Mr. Toad’s Wild Ride
My dad and I were thrilled to discover that Disneyland has a version of Mr. Toad’s Wild Ride (which was closed at the Magic Kingdom at Disney World to make room for The Many Adventures of Winnie the Pooh). Based on characters from the classic Disney film The Adventures of Ichabod and Mr. Toad, this ride takes you on an out of control journey through London to “nowhere in particular”, ending up in Hell oddly enough. Known for its sudden turns and wild nature, it was nostalgic for my dad and I to ride this classic once more.

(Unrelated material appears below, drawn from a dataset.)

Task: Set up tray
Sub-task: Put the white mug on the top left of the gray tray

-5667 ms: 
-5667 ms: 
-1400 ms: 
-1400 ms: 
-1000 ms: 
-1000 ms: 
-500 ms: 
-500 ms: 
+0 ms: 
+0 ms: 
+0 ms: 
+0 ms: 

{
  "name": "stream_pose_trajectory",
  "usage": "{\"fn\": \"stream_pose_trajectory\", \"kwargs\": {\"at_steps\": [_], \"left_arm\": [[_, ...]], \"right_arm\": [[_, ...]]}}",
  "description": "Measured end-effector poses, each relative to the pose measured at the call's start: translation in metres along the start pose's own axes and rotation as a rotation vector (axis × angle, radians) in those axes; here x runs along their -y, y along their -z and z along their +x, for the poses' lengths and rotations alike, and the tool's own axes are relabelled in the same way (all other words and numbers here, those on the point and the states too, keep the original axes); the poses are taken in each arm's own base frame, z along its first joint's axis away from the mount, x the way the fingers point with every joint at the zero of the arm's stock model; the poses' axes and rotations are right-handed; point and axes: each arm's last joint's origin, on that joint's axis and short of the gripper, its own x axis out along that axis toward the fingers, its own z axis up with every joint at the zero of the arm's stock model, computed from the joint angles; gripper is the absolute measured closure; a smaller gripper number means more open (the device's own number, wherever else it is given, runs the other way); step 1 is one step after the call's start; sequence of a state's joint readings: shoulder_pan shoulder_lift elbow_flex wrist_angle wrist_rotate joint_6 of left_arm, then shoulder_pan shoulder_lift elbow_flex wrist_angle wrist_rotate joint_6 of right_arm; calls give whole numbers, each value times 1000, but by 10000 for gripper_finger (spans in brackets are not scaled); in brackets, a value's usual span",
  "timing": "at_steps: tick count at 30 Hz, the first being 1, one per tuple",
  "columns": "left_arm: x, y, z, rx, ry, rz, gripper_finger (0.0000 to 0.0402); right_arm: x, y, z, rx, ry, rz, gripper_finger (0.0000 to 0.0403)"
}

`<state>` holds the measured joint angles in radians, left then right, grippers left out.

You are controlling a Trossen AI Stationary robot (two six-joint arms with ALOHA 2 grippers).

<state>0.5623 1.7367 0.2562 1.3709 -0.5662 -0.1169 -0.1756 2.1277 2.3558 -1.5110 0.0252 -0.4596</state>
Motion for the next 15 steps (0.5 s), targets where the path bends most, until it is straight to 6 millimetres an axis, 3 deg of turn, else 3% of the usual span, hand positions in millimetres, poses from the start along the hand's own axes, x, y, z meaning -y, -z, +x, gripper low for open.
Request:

Pinocchio’s Daring Journey
The film Pinocchio always scared me when I was little, and so I avoided watching it. So the ride, for me, was like a refresher on the story. We rode it simply because we could not remember it very well, and the line was ridiculously short. One of the original “dark rides” like the other two I have reviewed so far, it basically follows the story of Pinocchio exactly.

Peter Pan’s Flight
My personal favorite of the “dark rides” is Peter Pan’s Flight, due to my personal connections with the Peter Pan stories. You board a miniature pirate ship (yeah, maybe I like it because of that too) and you fly through the famous scenes from the atrocious Disney movie version (don’t get me started). Thankfully, the ride is such that you can imagine the real story fitting into the scenes you see, without having to relive the Disney movie. The sets in the ride are wonderful, especially when flying over London and Captain Hook’s ship, the Jolly Roger. I will ride this every time I get a chance.

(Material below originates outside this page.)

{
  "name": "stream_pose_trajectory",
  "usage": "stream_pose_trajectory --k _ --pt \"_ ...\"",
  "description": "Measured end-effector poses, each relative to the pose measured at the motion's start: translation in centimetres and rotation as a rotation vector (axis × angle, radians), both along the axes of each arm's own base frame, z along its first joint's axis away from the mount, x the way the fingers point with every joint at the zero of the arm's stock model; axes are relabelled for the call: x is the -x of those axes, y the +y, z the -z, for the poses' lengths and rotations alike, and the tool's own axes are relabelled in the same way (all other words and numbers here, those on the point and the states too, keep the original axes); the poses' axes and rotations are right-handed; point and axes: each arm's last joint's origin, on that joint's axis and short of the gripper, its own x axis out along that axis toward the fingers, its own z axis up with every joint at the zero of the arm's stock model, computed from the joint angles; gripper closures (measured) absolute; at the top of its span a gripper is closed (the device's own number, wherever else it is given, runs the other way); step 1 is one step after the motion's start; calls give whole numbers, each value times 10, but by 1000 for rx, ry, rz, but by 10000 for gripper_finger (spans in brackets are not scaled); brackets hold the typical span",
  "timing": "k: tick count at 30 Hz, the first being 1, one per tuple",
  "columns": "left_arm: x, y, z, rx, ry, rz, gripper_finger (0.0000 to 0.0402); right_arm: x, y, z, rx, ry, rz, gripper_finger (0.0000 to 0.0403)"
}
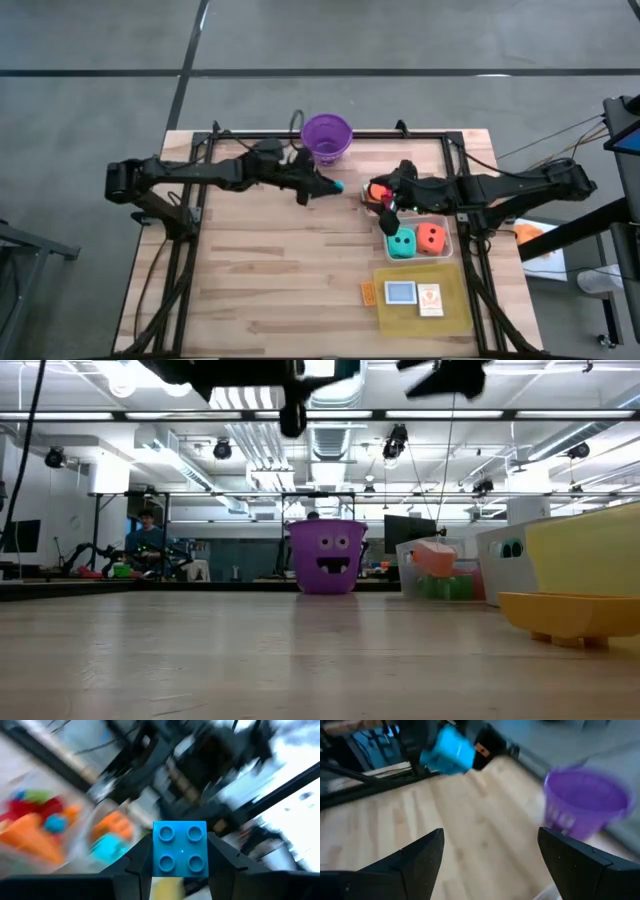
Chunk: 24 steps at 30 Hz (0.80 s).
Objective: Pick & Place Toys
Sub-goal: Put the blue game piece into the transparent bin
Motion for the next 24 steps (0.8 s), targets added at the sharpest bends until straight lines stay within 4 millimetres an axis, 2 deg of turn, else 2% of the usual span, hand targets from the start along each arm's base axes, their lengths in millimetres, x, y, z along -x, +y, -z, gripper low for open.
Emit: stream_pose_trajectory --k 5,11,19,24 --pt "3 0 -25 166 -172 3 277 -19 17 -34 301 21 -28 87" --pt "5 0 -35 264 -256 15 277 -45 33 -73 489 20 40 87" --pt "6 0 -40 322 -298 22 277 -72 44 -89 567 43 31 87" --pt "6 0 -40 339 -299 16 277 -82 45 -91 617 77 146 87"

The Many Adventures of Winnie the Pooh
For those of you who don’t know, I absolutely adore Winnie the Pooh and all the characters in the stories (especially Eeyore). The ride is a new addition to the collection of Disney rides, built in the classic “dark ride” style, but with more modern sets and effects. You board a giant honey pot and embark through the three stories that make up The Many Adventures of Winnie the Pooh movie. One of the neatest effects is the simulation of raindrops during the flood sequence, using fiber optics. The highlight, though, is going through the Heffalumps and Woozles dream sequence, one of the most creative moments in all of Disney animation. The odd thing about the Disneyland version is that it is tucked back behind Splash Mountain in the “Critter Country” land, instead of in “Fantasyland” where it belongs.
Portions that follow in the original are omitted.